Special record of all property falling in (1) above, must be preserved by the taxpayer, and the Commissioner must be promptly notified (a) if, after having been in good faith permanently discarded or dismantled, property shall in any case be restored to use because of conditions not foreseen or anticipated at the time it was discarded; or (b) of the selling price, if sold.

ART. 185. Amortization period.-The amortization allowance shall be spread in proportion to the net income (computed without benefit of the amortization allowance) between January 1, 1918 (or if the property was acquired subsequent to that date, January 1st of the year in which acquired) and either of the following dates:

(a) If the claim is based on (1) of article 184, the date when the property was or will be sold or permanently discarded as a war facility; or (b) if the claim is based on (2) of article 184, the actual or estimated date of cessation of operation as a war facility.

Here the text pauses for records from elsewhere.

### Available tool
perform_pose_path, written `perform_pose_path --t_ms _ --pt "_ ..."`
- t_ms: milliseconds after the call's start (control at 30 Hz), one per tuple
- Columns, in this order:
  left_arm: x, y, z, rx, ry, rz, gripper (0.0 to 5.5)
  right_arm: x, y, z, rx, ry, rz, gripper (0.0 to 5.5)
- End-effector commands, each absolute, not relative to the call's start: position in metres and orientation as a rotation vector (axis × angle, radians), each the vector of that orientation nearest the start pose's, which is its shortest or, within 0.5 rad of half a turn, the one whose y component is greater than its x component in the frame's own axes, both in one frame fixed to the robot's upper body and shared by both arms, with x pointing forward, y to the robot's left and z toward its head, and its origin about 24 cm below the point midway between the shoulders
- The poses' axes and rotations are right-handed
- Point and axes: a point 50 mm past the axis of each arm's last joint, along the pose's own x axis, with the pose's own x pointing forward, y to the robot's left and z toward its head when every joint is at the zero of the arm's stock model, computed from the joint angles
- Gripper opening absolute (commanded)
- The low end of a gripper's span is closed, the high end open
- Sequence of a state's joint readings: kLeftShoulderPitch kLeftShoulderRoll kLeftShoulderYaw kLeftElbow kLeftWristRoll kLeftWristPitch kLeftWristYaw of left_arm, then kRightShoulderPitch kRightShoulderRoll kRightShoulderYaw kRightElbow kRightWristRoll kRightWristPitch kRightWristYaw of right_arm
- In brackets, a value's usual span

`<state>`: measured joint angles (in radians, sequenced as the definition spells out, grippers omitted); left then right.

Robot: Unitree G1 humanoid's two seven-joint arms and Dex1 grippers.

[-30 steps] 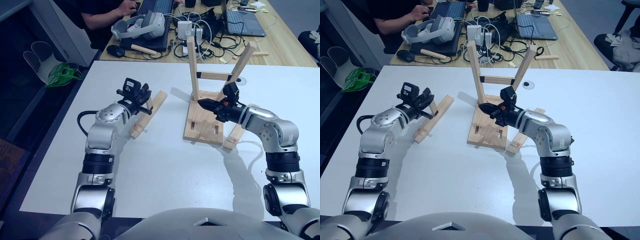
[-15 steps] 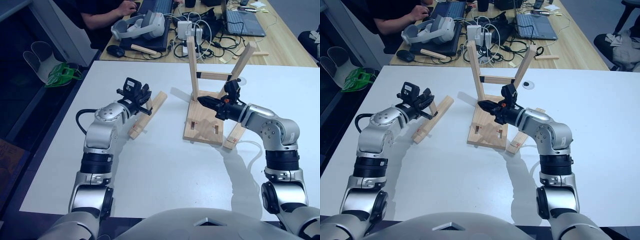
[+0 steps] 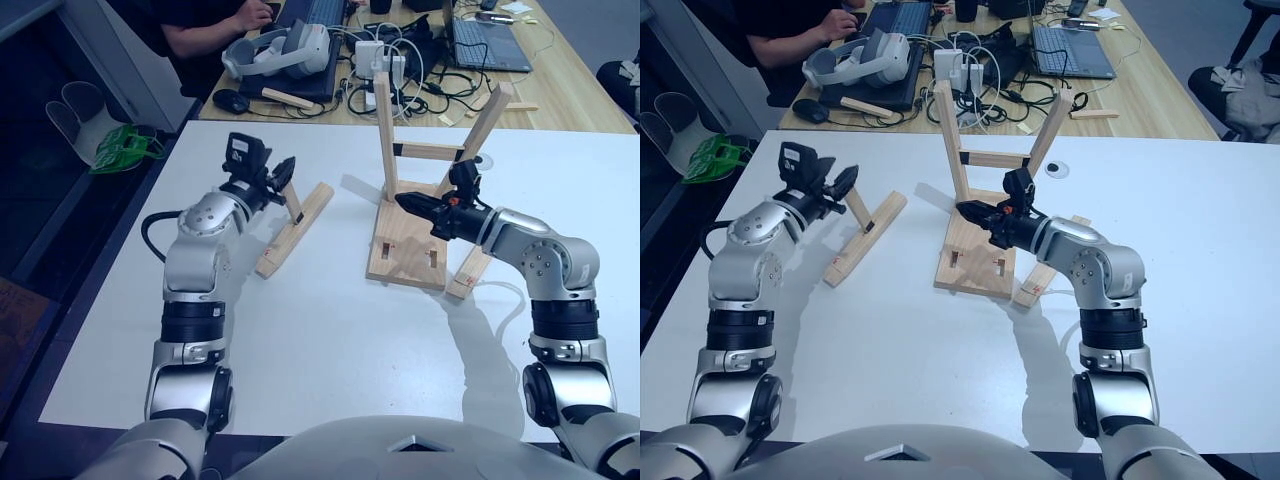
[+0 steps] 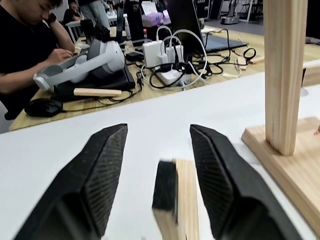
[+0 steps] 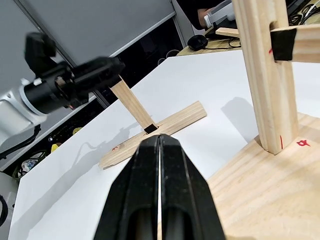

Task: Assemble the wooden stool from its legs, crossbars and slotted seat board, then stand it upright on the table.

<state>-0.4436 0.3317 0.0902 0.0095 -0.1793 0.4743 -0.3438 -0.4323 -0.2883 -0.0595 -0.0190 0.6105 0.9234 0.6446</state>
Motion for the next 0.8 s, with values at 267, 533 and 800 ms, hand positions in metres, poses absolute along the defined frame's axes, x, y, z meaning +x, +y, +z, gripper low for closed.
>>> perform_pose_path --t_ms 267,533,800 --pt "0.368 0.181 0.160 0.037 -0.019 -0.240 2.26 0.299 -0.131 0.112 0.403 0.411 0.915 0.00" --pt "0.360 0.180 0.084 0.084 0.246 -0.225 2.26 0.300 -0.132 0.114 0.404 0.404 0.907 0.00" --pt "0.364 0.177 0.107 0.057 0.100 -0.244 2.26 0.303 -0.133 0.114 0.446 0.408 0.899 0.00"
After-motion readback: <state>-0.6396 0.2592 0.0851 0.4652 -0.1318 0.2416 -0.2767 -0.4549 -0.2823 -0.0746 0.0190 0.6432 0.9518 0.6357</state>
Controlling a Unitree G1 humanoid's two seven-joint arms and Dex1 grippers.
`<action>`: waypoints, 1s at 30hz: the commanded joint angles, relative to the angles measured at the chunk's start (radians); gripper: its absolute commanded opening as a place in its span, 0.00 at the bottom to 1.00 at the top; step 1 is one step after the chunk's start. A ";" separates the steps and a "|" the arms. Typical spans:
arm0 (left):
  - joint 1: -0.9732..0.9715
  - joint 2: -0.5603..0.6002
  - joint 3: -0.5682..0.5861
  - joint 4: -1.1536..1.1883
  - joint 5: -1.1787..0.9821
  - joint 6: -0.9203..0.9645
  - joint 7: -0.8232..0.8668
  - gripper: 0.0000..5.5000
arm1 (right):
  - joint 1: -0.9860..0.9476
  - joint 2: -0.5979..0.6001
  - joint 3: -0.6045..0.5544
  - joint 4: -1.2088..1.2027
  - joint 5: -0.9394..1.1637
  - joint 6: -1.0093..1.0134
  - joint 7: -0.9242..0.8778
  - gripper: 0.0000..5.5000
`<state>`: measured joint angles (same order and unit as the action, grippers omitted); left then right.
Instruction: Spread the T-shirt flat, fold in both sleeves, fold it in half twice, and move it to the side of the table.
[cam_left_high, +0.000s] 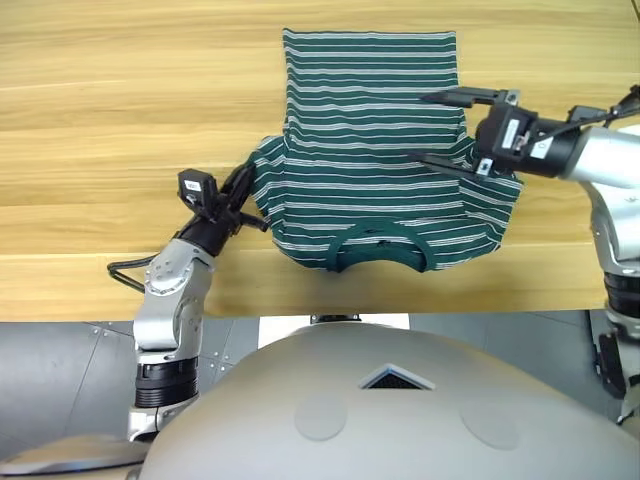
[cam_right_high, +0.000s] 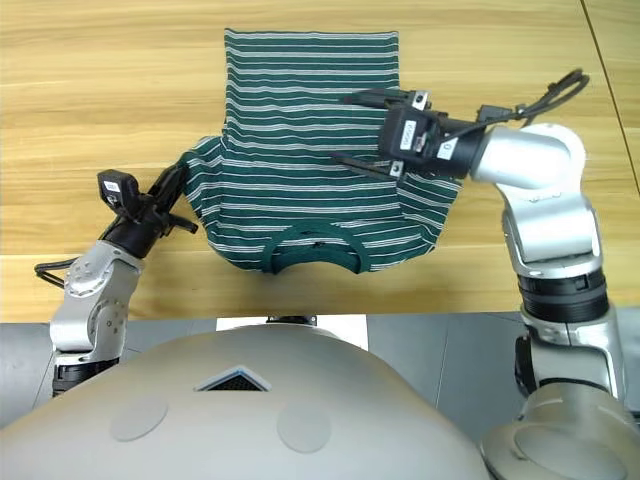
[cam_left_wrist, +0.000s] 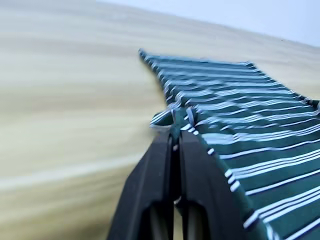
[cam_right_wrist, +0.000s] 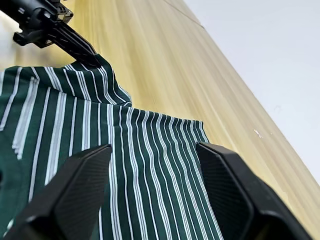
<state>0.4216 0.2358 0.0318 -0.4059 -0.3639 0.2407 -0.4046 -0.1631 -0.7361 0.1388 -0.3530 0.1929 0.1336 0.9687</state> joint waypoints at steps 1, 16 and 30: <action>0.017 0.014 -0.041 -0.063 0.041 0.002 0.008 0.01 | -0.085 0.050 0.078 0.087 -0.059 0.026 -0.016 0.58; -0.139 0.016 -0.292 -0.044 0.246 0.293 0.093 0.01 | 0.344 0.002 -0.246 0.058 -0.078 0.423 -0.176 0.58; -0.005 -0.037 -0.410 -0.235 0.216 0.398 0.146 0.26 | 0.450 -0.093 -0.556 0.704 0.097 0.026 0.135 0.75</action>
<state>0.3977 0.1944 -0.3429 -0.6170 -0.1483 0.6295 -0.2645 0.3313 -0.8474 -0.4474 0.3645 0.2449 0.1010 1.0840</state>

All taxpayers claiming an allowance for amortization shall compute (or, to the extent that accurate computations can not be made, shall estimate) the amount of their net income for the period between January 1, 1918, and the dates specified above, and shall also compute (or estimate as above) that part thereof properly assignable to each of the calendar years falling within the amortization

period; and the amount of income so computed or estimated shall be the basis for apportioning the amounts of amortization appliE cable to each of the calendar years affected. Taxpayers reporting on the fiscal year basis shall (a) in all computations based upon 1918 rates for fiscal years ending in 1918 and 1919, use the amount of such allowance apportioned to the calendar year 1918; (b) in all computations based upon 1919 rates for a year beginning in 1918 and ending in 1919, use the amount of such allowance apportioned to the calendar year 1919; and (c) in all computations for subsequent fiscal years, use the number of twelfths of the allowance apportioned to each calendar year falling within such fiscal year that there are months of such calendar year falling within such fiscal year.

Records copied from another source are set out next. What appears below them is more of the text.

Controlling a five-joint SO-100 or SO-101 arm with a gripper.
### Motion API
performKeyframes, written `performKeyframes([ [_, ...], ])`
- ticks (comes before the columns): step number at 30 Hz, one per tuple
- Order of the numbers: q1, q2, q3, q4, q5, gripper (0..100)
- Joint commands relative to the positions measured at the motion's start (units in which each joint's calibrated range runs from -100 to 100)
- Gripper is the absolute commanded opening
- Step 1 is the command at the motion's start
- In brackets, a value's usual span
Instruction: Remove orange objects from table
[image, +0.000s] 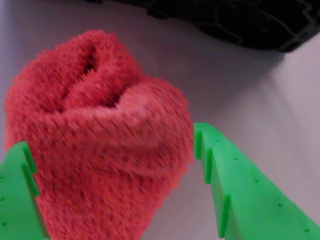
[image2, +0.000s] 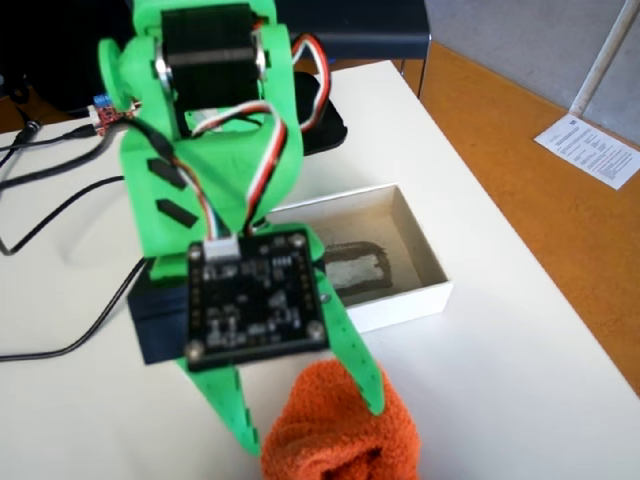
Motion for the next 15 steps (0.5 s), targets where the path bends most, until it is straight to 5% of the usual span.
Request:
performKeyframes([
  [1,-0.8,2.1,-5.9,-0.7,0.1,33],
  [15,-1.3,10.9,-7.7,0.2,3.5,39],
])
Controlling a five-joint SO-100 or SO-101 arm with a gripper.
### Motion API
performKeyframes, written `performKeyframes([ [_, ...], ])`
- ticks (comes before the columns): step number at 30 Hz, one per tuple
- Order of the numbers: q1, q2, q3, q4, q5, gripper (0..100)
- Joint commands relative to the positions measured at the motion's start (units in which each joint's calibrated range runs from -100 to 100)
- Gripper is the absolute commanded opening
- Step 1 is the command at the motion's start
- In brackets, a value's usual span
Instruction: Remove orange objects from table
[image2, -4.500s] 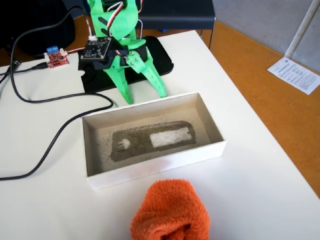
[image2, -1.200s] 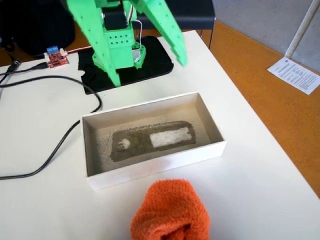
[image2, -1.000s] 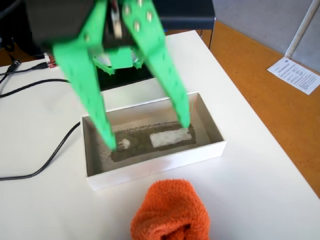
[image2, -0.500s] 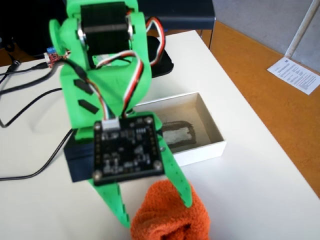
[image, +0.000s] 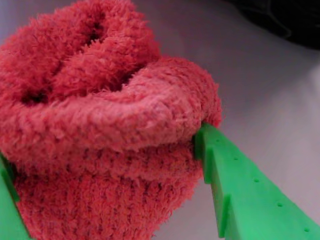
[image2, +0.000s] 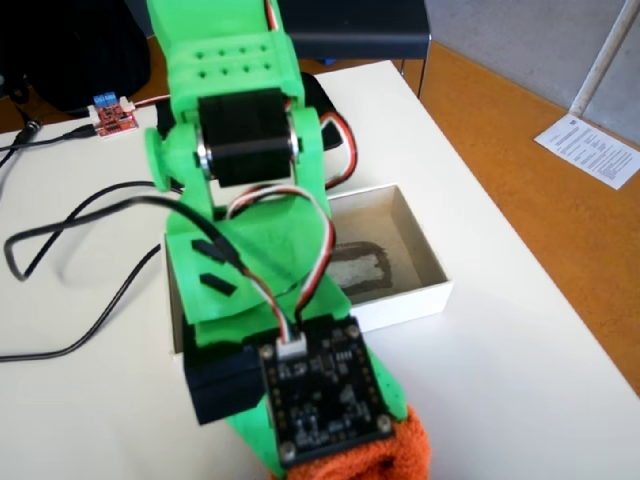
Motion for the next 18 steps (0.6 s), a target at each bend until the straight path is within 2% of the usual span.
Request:
performKeyframes([
  [1,-0.2,1.3,-3.1,0.2,0.7,38],
  [2,-0.2,2.0,-3.6,0.2,0.7,38],
  [3,-0.2,2.6,-4.1,0.2,0.7,33],
  [7,-0.5,5.1,-6.4,0.3,0.0,4],
  [11,-0.7,6.8,-8.0,0.2,0.1,0],
  [18,-1.4,5.7,-10.4,0.3,0.3,0],
])
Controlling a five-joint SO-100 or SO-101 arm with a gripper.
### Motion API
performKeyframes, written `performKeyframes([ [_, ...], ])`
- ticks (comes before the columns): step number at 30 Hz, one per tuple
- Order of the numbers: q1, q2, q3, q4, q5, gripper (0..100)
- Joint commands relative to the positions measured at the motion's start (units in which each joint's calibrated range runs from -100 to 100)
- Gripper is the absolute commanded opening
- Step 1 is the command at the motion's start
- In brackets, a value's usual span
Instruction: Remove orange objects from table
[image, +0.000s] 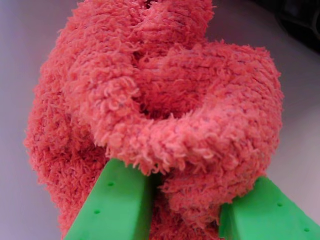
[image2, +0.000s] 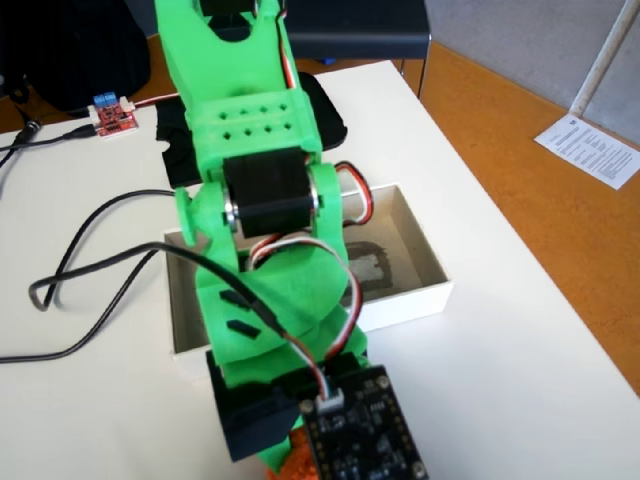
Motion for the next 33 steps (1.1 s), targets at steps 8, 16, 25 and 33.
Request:
performKeyframes([
  [8,-2.6,-13.4,-2.7,3.6,-1.3,0],
  [16,-2.3,-36.6,-0.1,18.6,-2.5,0],
  [25,1.7,-63.6,22.9,34.0,-0.2,0],
  [33,3.1,-76.1,45.4,30.8,2.1,0],
])
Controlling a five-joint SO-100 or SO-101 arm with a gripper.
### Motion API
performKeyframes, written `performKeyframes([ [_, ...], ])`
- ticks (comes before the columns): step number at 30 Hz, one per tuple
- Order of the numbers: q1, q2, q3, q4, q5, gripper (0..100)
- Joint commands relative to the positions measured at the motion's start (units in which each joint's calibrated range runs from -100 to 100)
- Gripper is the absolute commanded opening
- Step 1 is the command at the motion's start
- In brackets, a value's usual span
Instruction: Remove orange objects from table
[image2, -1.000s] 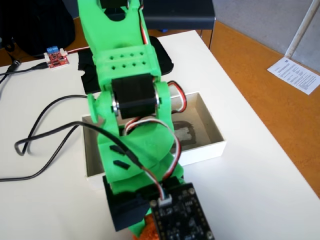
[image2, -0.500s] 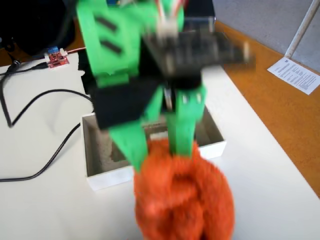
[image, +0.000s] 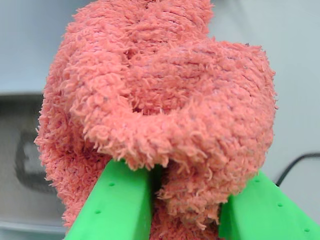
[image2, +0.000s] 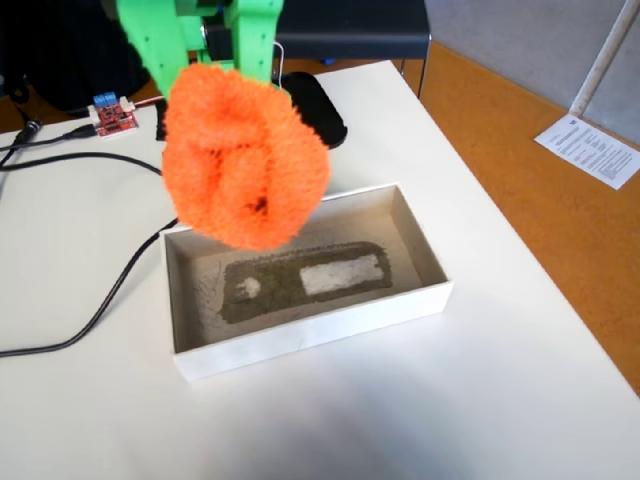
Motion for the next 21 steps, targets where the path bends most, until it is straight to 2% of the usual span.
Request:
performKeyframes([
  [1,0.2,-5.1,6.9,-1.6,1.1,0],
  [4,0.2,-6.6,10.7,-4.0,1.5,0],
  [17,-1.0,-6.8,10.1,-4.9,1.2,0],
  [21,-4.5,-7.4,11.1,-7.7,0.0,0],
])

ART. 186. Additional requirements for amortization.-Claims for amortization must be unmistakably differentiated in the return from all other claims for wear, tear, obsolescence and loss. No such claim. will be allowed unless it is reflected in any accounts submitted by the taxpayer to stockholders and in any credit statements by the taxpayer to banks, and is given full effect on his financial books of account. If Government or other contracts taken by the taxpayer contained recognition of amortization as an element in the cost of production, copies of such contracts shall be filed with the taxpayer's return, together with a statement and description of any sums received on account of amortization and the basis upon which they were determined. In any case in which an allowance has been made for amortization of cost the taxpayer will not be allowed to restore to his invested capital for the purpose of the war profits and excess profits tax any portion of the amount covered by such allowance.

ART. 187. Redetermination of amortization allowance.-A redetermination of the deduction allowed on account of amortization may, or at the request of the taxpayer shall, be made by the Commissioner at any time within three years after the termination of the present war, and if as a result of an appraisal or from other evidence it is found that the deduction originally allowed was incorrect, the amount of tax due for each taxable year during the amortization period will be adjusted by additional assessment or by refund.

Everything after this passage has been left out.